Interview with Carrie Allen, Author of Michigan Vs. The Boys

Hey, everyone! Today I am extremely excited to be hosting an interview with Carrie Allen, the author of Michigan Vs. The Boys. I read Michigan Vs. The Boys in May and I loved it! It was amazing to see another book with girls in sports because there are so few and the book overall was super inspiring!
Here’s a little bit about the book:

Michigan Vs. The Boys | Carrie Allen

Published October 1st, 2019

304 Pages | ebook

Content Warnings: bullying, attempted sexual assault, use of date rape drugs

Michigan Manning’s whole life is hockey. This is her team’s year, she knows it. But budget cuts at her school are keeping the girl’s hockey team away from the ice. Her team won’t be playing this year.
Determined to play hockey no matter what it takes, Michigan tries out for the boy’s hockey team. Even though the boys are just about the opposite of thrilled to have a girl on their team, Michigan is determined to play hockey, through whatever they throw at her. After all, this is the year that colleges are taking note.
But one ‘prank’ on Michigan crosses the line to assault and she has to decide whether she wants to risk hockey in order to speak up.

All summaries are my own unless otherwise stated. Parts of the summary may be borrowed from goodreads.

When did you first decide you wanted to be an author?

I started writing in elementary school– my first books were written on binder paper, trimmed and stapled to resemble “real” books. I always had an urge to write, and to read, but high school English classes chased me away to the sciences. After college and grad school, I had trouble finding books I connected with, and I hadn’t written in years. Until one day, I was traveling with the collegiate volleyball team I worked with, and we’re all lounging on the nasty airport floor waiting for a flight. Our outside hitter said, “Carrie, you HAVE to read this!” and passed me a copy of a book with a pair of hands holding a red apple on the front. And wow—there was suddenly this whole shelf of books that I hadn’t been reading because I was supposed to be A Grown Up. Then, when I semi-retired from sports medicine to stay home with my first baby (who is about to turn ten!) I binged the Hunger Games trilogy. As soon as I finished the last page of Mockingjay, I turned back to the first page of Hunger Games and binged the whole series again. As soon as I finished it the second time, I started writing my first manuscript (the first of a terrible, terrible dystopian trilogy that we will not discuss further.)

What inspired you to write Michigan Vs. The Boys? How did you first come up with the idea?

Michigan Vs. The Boys is actually my second hockey manuscript. The first was about a girl who spent her whole childhood playing on a boys’ hockey team, and when she’s invited to a USAH development camp, she has to transition to playing on a girls’ team. It was super fun to write, but as soon as I finished it, I knew I had to write the harder story—for the girls who didn’t get to have my MC’s positive experiences. I love hockey and I want my sport to be the best it can be, on and off the ice.

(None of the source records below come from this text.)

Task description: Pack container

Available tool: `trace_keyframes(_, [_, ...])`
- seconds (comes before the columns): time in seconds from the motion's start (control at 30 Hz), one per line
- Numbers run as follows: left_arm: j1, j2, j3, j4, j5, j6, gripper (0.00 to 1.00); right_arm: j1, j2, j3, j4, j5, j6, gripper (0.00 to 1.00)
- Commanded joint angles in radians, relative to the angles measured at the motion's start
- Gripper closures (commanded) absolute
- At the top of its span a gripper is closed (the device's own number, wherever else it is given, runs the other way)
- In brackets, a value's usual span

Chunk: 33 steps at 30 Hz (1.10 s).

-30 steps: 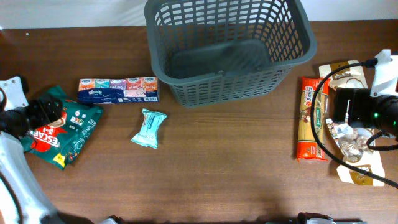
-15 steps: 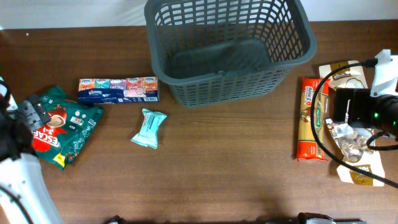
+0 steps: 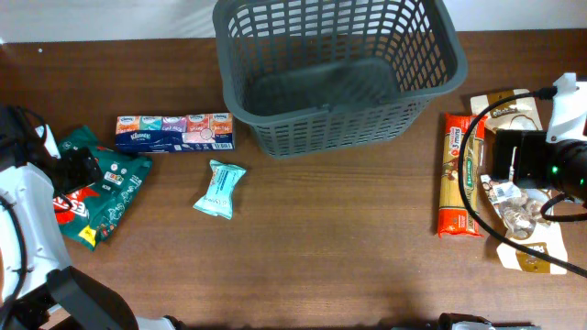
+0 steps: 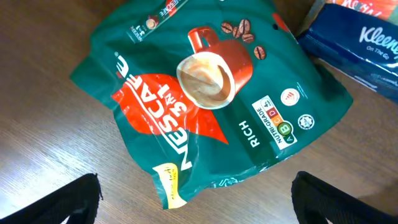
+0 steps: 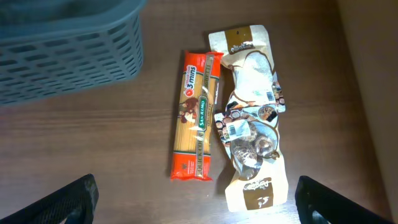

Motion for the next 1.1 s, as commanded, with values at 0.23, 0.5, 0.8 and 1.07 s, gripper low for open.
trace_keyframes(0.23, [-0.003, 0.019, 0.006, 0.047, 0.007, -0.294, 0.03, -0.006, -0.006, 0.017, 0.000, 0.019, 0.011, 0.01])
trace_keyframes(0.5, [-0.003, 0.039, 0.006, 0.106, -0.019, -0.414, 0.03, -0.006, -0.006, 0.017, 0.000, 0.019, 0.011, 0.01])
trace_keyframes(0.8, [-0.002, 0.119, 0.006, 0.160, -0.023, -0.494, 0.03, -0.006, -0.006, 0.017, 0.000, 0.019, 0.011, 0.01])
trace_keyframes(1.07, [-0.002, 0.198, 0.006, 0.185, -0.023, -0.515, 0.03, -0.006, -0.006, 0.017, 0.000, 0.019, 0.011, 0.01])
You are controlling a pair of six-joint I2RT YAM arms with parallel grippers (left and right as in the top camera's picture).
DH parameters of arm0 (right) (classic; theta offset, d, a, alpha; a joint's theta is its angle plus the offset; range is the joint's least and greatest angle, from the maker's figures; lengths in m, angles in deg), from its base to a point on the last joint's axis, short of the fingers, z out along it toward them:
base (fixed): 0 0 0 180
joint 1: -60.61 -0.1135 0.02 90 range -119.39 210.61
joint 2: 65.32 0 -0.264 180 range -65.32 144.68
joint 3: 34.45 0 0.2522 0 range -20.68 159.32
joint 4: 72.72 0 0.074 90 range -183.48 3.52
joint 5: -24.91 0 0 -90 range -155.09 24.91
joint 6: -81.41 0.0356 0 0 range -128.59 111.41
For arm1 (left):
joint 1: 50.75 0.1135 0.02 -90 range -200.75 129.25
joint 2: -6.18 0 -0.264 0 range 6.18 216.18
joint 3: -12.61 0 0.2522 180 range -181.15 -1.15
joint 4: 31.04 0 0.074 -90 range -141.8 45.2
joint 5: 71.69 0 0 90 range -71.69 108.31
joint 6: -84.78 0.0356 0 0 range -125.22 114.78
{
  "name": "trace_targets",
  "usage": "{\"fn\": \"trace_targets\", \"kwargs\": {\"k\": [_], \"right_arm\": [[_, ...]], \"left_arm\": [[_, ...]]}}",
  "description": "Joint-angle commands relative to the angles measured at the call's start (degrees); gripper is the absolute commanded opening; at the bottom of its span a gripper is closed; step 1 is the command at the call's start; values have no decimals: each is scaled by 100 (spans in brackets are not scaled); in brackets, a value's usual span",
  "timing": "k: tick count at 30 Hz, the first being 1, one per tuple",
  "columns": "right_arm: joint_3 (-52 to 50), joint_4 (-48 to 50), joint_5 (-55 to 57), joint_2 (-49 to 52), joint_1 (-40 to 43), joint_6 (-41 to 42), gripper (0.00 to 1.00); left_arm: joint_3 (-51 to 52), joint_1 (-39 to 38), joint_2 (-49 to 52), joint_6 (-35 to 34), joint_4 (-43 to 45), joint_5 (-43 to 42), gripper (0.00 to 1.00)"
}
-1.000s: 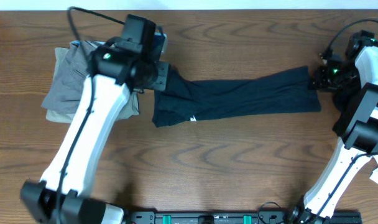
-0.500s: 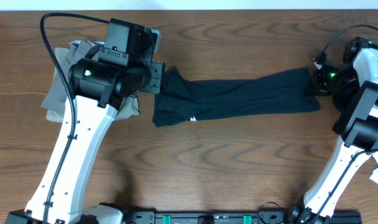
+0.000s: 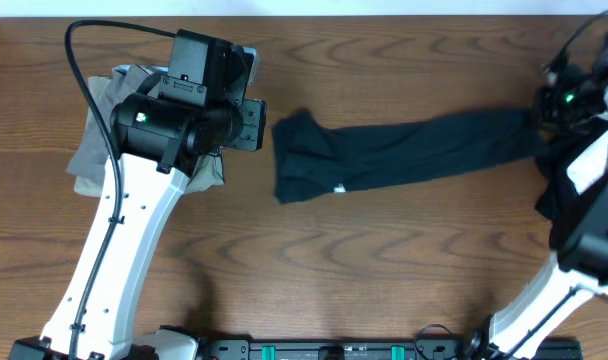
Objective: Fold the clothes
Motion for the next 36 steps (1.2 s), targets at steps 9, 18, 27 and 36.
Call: {"fn": "trace_targets", "kwargs": {"k": [9,18,27,36], "right_arm": [[-111,-24,540,201,-1735,337,1],[-208,-35,623,852,-2865,634,1],[-535,216,612,1198,-3510,811,13],[-540,85,-55,866,-3630,605,38]], "left_arm": [[-2,15,-44,76,-61,72,51],[-2,15,-44,74,-76,72,51],[-2,15,-44,76,-79,70,51],[-2,15,-44,76,-57,72,52]]}}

In writing Michigan, I wanted to support the athletes while shining a light on the work that still needs to be done.

What are some things that you hoped to accomplish by releasing Michigan Vs. into the world?
Why do you think that it is important that there be more books like yours published?

My first goal with Michigan was to support the athletes like Michigan, because I’ve been there. I’ve been the only girl in the room or on the ice, and I’ve faced things I shouldn’t have had to. Every girl in hockey has; most girls in sports have. But I also saw a need for books like Michigan—the gatekeepers in publishing haven’t let a lot of sports-centered books through. There are so many real life Michigans, and I want them to see themselves represented on the bookshelves, to have their stories told. 

But I also wrote Michigan for the readers who don’t follow sports, readers who don’t think they like sports. I can’t blame them—mainstream sports media isn’t really my jam either. Women receive only 4% of sport media coverage. Four percent! You really have to work to find the sports that I follow, which means there are so many amazing athletes whose stories we never get to hear! Not only that, but women in sports and YA fiction have a lot more in common than readers might realize—starting with the fact that many women in sports ARE young adults! I know YA readers would love these athletes if they could gain more access to them.

What did you learn while writing Michigan Vs. the Boys? How did you grow by writing it?

Michigan was actually an easy book to write– don’t hate me for it, because I’ve had my share of not-easy manuscripts! Because I spent twenty years playing, coaching, reffing, and covering hockey as a Certified Athletic Trainer, I didn’t have to research much. I kept a USA Hockey rulebook nearby to double check facts as needed, and luckily one of my best friends grew up in the U.P. and was able to help me with the setting. 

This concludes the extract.